Thrilled, she turned her head, twisting her shoulders, feeling her hair—how much longer her hair was now!—sliding over her neck. Her feet moved in symphony with the rest of her, until she was on her stomach and looking across the worn boards of an attic floor at a curious group of people in the middle of the room. None of them were looking at her.
There was Kateri, her black mane hanging over her back, her hands pulled behind her. And Paul, also crouched over, his hands behind him. And several men in black uniforms standing over them, fastening something on their hands. Policemen. Handcuffs. They were arresting Paul and Kateri.

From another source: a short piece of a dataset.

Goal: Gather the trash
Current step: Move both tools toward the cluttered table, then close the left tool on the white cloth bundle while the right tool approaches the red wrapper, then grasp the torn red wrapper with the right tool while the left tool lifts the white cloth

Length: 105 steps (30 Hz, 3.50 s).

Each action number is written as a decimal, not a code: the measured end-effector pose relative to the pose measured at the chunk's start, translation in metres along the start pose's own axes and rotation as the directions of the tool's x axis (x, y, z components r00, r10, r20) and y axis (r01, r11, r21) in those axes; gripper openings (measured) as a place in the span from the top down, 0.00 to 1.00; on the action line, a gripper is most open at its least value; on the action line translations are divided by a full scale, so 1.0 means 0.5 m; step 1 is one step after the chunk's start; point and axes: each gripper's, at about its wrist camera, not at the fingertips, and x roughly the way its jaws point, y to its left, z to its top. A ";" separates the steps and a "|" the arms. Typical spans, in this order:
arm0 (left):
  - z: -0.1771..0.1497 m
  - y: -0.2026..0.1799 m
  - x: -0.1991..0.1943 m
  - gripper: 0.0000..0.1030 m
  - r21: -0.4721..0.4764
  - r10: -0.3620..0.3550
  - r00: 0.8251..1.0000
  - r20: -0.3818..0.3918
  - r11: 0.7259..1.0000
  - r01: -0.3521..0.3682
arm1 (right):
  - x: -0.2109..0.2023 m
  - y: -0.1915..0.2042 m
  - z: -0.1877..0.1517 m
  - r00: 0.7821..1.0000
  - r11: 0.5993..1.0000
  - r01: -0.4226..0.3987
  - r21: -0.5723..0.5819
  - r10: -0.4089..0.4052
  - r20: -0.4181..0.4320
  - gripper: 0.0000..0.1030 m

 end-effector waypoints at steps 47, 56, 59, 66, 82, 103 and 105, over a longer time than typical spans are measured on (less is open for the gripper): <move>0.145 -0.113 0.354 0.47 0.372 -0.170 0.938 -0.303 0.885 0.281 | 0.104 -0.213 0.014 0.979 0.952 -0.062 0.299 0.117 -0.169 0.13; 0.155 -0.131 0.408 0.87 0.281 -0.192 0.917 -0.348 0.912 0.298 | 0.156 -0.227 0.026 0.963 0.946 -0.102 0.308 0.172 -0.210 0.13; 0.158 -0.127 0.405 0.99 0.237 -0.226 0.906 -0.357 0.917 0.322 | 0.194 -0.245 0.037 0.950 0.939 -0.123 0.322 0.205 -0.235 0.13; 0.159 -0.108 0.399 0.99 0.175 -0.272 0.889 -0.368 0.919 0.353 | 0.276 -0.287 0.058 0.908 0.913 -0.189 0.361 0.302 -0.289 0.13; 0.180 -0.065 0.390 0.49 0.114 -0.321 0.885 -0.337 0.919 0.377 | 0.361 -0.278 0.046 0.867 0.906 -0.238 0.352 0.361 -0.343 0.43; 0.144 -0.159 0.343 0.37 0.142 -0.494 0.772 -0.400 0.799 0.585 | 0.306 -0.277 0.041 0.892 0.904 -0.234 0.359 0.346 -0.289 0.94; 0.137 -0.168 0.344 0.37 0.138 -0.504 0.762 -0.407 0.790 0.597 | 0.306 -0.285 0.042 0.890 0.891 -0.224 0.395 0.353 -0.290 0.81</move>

For a moment, she was confused, then swiftly her mind sorted some of the recent happenings of the twilight world with reality, and she understood.
She rose to her feet, swallowed, put a hand to the unfamiliar yet familiar tube in her throat, pressed it closed, and found her voice. She moved forward, easily, to her surprise, strengthening her resolve.
“What are you doing to them?” she demanded, tossing her head to move her hair behind her shoulders. She had not spoken with this force in a long time—in months. But the voice came forward, fierce as Cordelia’s voice had been, commanding. A princess who appeared inconsequential but who could not be conquered.
At her voice, everyone’s head swiveled around and looked at her. Paul, whose face had been grim and quiet, now broke into a huge grin. “Rose, you’re awake!” he cried out.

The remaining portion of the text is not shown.